BEGIN SOURCE MATERIAL

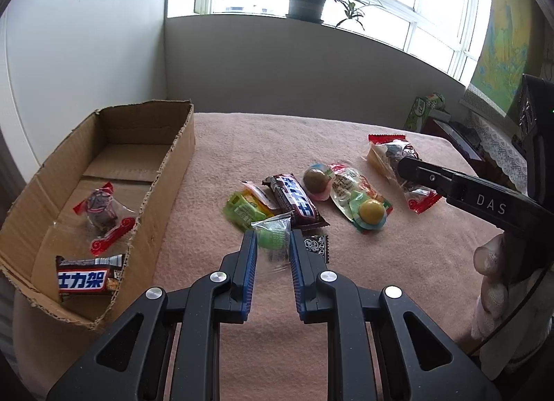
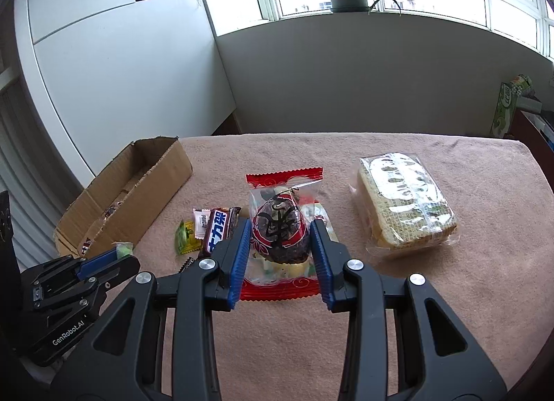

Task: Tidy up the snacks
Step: 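Carry both snacks into the cardboard box and open both grippers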

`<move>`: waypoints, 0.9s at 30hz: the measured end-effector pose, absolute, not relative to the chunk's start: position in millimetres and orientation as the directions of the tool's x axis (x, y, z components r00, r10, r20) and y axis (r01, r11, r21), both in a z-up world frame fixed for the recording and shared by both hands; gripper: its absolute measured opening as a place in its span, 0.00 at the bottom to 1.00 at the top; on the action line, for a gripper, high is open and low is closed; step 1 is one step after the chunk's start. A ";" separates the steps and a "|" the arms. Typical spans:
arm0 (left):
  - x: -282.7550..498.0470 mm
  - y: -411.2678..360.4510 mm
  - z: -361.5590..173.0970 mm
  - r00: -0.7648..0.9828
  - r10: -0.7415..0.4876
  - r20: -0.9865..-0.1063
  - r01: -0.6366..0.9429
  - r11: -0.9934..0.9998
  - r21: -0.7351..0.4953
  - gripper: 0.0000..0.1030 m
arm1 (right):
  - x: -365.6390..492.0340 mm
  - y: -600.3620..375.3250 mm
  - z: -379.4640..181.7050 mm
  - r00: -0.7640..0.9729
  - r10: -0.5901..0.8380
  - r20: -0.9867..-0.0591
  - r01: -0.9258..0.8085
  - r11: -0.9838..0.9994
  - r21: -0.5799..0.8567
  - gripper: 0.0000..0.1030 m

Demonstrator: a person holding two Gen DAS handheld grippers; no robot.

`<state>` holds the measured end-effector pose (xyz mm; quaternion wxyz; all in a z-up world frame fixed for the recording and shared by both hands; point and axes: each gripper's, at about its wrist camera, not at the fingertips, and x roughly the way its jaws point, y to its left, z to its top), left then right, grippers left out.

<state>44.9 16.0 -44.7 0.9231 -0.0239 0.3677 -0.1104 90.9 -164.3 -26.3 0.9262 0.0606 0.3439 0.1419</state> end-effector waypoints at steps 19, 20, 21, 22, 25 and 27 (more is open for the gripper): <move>36.6 109.9 -27.9 0.792 -0.097 -0.603 -0.015 0.984 -0.178 0.17 | 101.3 -34.1 -2.7 0.670 0.483 -0.563 -0.429 0.871 0.237 0.35; 36.5 114.0 -28.2 0.794 -0.084 -0.602 -0.028 0.984 -0.175 0.17 | 103.6 -26.8 -3.0 0.663 0.489 -0.566 -0.439 0.867 0.235 0.35; 36.5 118.1 -28.7 0.796 -0.071 -0.601 -0.042 0.984 -0.172 0.17 | 106.1 -19.9 -3.5 0.656 0.496 -0.568 -0.449 0.862 0.235 0.35; 36.9 121.7 -29.2 0.797 -0.061 -0.601 -0.054 0.984 -0.171 0.17 | 108.4 -13.8 -4.3 0.651 0.501 -0.570 -0.456 0.859 0.233 0.35; 38.5 131.2 -31.5 0.795 -0.043 -0.605 -0.081 0.981 -0.176 0.17 | 116.6 2.1 -6.6 0.641 0.509 -0.575 -0.465 0.853 0.236 0.35; 39.9 136.0 -32.8 0.794 -0.029 -0.608 -0.097 0.980 -0.174 0.17 | 122.5 8.7 -7.3 0.627 0.525 -0.575 -0.470 0.844 0.258 0.35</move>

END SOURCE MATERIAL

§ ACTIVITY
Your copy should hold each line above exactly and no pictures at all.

§ ANSWER TO THIS PROBLEM
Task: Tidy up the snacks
Step: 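Carry both snacks into the cardboard box and open both grippers
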
`<move>`: waypoints, 0.9s at 30hz: the measured end-effector pose, absolute, not relative to the chunk's start: position in millimetres and orientation as the directions of the tool's x axis (x, y, z components r00, r10, r20) and y axis (r01, r11, r21), both in a z-up world frame fixed for the recording and shared by both hands; gripper: its absolute measured opening as a place in its span, 0.00 at the bottom to 1.00 at the top; on the action line, for a gripper, high is open and low is closed; step 1 is one step after the chunk's start. A ";" separates the steps and a "|" the arms. Typical spans:
arm0 (left):
  - x: -282.7550..498.0470 mm
  - y: -411.2678..360.4510 mm
  - z: -361.5590..173.0970 mm
  - r00: -0.7648..0.9828
  - r10: -0.7415..0.4876
  - r20: -0.9865..-0.1063
  - r01: -0.6366..0.9429
  - r11: -0.9934..0.9998
  - r21: -0.7351..0.4953
  - gripper: 0.0000..0.1030 m
arm1 (right):
  - x: -365.6390..492.0340 mm
  - y: -600.3620..375.3250 mm
  - z: -379.4640..181.7050 mm
  - r00: -0.7640..0.9729
  - r10: -0.5901..0.8380
  - r20: -0.9867..-0.0591
  - r01: -0.9258..0.8085
  - r11: -0.9838..0.9994
  - r21: -0.5799..0.8567
  - gripper: 0.0000..0.1030 m

Demonstrator: a person holding two Gen DAS handheld grippers; no robot.

`<state>` holds the measured end-effector pose (xyz mm; quaternion wxyz; all in a z-up world frame fixed for the recording and shared by both hands; point and axes: each gripper's, at about its wrist camera, not at the fingertips, and x roughly the way its jaws point, y to its left, z to its top), left then right, grippers left out.

<state>44.9 16.0 -44.7 0.9231 -0.0239 0.3677 -0.1104 90.9 -164.3 -26.3 0.9262 0.0606 0.3439 0.1419</state> end-effector waypoints at steps 19, 20, 21, 22, 25 and 27 (more is open for the gripper): <move>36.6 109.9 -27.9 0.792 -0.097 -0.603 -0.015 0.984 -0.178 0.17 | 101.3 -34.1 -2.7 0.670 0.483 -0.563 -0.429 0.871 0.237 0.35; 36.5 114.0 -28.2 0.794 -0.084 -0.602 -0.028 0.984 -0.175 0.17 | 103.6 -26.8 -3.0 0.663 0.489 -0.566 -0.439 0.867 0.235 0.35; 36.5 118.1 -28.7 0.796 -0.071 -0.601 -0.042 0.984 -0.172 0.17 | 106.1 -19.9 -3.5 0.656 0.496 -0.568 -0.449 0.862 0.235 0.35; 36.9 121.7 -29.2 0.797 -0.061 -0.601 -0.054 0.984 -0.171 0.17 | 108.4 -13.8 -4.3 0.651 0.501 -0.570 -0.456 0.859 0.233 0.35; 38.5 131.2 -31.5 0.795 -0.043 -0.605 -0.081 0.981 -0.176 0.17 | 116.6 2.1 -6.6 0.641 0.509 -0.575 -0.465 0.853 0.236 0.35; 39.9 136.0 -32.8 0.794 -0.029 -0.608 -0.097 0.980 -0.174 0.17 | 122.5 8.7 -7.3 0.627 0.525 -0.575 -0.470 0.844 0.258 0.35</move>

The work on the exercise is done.